■ Problem to work on:
Report, as a number alone, how many lines below contain the string "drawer".

■ Data block:
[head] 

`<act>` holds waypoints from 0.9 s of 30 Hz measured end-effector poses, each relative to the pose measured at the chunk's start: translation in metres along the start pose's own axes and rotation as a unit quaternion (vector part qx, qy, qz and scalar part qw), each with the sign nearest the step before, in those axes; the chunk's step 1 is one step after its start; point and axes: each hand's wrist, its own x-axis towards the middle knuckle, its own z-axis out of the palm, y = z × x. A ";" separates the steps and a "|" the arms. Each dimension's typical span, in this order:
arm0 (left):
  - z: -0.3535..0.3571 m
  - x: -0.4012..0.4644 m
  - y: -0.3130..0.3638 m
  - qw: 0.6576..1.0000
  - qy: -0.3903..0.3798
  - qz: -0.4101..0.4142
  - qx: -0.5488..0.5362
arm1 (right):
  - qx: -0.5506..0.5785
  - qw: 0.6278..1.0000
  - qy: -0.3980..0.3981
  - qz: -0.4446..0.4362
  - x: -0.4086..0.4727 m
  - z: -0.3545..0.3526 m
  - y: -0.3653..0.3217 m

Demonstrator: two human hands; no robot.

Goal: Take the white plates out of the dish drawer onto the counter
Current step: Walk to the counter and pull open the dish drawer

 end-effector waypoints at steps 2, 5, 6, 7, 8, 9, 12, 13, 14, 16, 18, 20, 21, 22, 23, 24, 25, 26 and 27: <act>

■ Reply to the task:
2